Reflexão da Liturgia Dominical
(imagem: The Blind Leading the Blind, óleo sobre tela de Peter Bruegel, o Velho (1568), Museu Nacional de Capodimonte, Nápoles, Itália).
Com este Domingo, encerramos o
primeiro ciclo do Tempo Comum. Recordamos que estamos seguindo Jesus, lendo o
Evangelho de Lucas, no Ano C de nossa liturgia.
Lucas foi um cristão grego
convertido. Não conheceu Jesus pessoalmente, mas através dos apóstolos e
testemunhas do Senhor. Foi discípulo, companheiro e colaborador de Paulo (Fm
24; 2 Tm 4,11). Homem culto, “médico caríssimo”, segundo Paulo (Cl 4,14),
escreveu duas obras: um Evangelho bem ordenado, para os pagãos convertidos, e
os Atos dos Apóstolos. O Evangelho narra a missão de Jesus, que age com a força
do Espírito. Os Atos narram o nascimento da Igreja e sua missão, nas pessoas
dos apóstolos. Toda a sua obra foi dedicada a Teófilo (Lc 1,4; At 1,1): nome
que significa “amigo de Deus”. As comunidades que receberam seus escritos
enfrentavam situações difíceis. O objetivo de Lucas foi apresentar Jesus como a
esperança para esses cristãos em crise: Ele é o Senhor da história, o salvador
que entrou na vida dos cristãos, o ungido do Espírito que veio comunicar a
salvação, a misericórdia do Pai. Jesus seguiu um caminho que se realiza na
história: é o caminho do projeto de Deus que as comunidades devem seguir.

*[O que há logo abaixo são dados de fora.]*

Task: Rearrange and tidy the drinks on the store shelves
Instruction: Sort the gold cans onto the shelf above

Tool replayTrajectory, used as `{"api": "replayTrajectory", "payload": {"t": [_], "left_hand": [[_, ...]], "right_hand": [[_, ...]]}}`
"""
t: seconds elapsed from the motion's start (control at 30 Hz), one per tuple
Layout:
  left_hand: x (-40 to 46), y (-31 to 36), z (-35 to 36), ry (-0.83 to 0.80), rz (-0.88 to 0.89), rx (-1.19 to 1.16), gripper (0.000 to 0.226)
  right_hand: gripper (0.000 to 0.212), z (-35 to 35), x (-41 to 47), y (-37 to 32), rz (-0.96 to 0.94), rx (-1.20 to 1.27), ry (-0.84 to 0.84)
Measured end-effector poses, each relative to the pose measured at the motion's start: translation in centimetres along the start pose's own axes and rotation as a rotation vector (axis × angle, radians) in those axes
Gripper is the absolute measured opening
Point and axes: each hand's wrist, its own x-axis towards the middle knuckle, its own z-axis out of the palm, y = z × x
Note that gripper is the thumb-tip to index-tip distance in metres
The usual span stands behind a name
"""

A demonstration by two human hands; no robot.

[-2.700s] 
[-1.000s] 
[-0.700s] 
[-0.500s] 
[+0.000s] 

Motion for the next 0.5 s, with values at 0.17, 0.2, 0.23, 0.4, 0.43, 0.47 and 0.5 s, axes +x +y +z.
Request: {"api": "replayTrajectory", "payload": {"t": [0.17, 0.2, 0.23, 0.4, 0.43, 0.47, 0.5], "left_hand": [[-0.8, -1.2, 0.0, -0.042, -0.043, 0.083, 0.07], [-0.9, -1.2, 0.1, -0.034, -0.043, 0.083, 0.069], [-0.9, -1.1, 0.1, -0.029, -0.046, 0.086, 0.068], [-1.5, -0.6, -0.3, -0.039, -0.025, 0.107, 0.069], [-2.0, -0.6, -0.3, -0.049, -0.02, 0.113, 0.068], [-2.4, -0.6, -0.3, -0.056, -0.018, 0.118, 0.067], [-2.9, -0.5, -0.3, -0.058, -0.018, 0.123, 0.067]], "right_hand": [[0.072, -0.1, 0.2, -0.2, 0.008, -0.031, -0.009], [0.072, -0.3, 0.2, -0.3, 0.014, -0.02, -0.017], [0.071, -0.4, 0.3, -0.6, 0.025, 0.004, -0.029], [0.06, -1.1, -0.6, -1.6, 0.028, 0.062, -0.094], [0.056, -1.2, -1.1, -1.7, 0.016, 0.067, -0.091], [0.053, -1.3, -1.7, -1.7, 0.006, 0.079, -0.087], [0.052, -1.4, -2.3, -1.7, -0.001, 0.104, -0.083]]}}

Quase no final do Sermão da Planície
(Lc 6,39-45), Jesus dirigiu aos seus discípulos algumas comparações e
advertências, que ajudam no discernimento e na clareza do caminho a seguir.
Alguns temas: um cego não pode guiar outro cego; o discípulo bem formado será
como o mestre; não se pode tirar um cisco do olho do irmão, se não vemos a
trave que há no nosso; a árvore é conhecida pelos seus frutos; toda fruta é
tirada da planta certa; é do coração que brotam as coisas boas ou más.

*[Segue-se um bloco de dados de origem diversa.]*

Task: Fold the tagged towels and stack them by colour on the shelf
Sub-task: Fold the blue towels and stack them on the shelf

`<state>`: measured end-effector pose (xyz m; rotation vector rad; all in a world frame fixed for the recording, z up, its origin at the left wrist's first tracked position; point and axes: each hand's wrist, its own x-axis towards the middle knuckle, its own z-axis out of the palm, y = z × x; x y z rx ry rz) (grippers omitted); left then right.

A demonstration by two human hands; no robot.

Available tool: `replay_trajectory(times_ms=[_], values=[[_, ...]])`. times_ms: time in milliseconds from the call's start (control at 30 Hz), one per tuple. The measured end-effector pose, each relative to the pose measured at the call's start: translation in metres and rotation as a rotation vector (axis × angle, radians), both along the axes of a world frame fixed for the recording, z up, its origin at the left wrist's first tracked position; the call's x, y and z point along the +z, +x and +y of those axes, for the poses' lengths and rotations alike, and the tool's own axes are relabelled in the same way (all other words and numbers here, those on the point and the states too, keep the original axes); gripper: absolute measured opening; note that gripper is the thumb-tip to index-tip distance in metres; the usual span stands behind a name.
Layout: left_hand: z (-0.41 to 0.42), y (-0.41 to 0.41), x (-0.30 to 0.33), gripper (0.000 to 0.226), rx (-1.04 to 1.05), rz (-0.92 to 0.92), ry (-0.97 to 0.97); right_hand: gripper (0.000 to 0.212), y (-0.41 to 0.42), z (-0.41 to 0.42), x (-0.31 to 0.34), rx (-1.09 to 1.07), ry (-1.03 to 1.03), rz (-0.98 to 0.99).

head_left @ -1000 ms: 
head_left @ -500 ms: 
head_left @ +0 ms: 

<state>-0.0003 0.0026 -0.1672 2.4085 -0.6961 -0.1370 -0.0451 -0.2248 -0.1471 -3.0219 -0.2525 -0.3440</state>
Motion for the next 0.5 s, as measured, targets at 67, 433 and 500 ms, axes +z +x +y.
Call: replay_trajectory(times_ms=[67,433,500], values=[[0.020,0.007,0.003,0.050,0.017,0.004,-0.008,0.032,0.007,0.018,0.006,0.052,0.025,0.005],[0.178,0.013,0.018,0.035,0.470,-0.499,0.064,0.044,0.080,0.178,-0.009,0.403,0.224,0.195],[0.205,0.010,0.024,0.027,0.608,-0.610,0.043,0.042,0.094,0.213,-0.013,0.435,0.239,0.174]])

No centro das advertências, Jesus se
refere à hipocrisia, a incoerência, dissimulação, falsidade, esperteza e
duplicidade. A hipocrisia é uma atitude de se querer enganar o próprio Deus.
Aquilo que condenamos ou detestamos nos outros, pode encontrar-se em nós
mesmos, até em medida maior.
O juízo é uma prática que não
funciona, um procedimento arriscado, “como disparar uma flecha de olhos
fechados, sem saber onde irá acertar” (Raniero Cantalamessa). Como podemos
sondar e conhecer as profundezas da vida alheia?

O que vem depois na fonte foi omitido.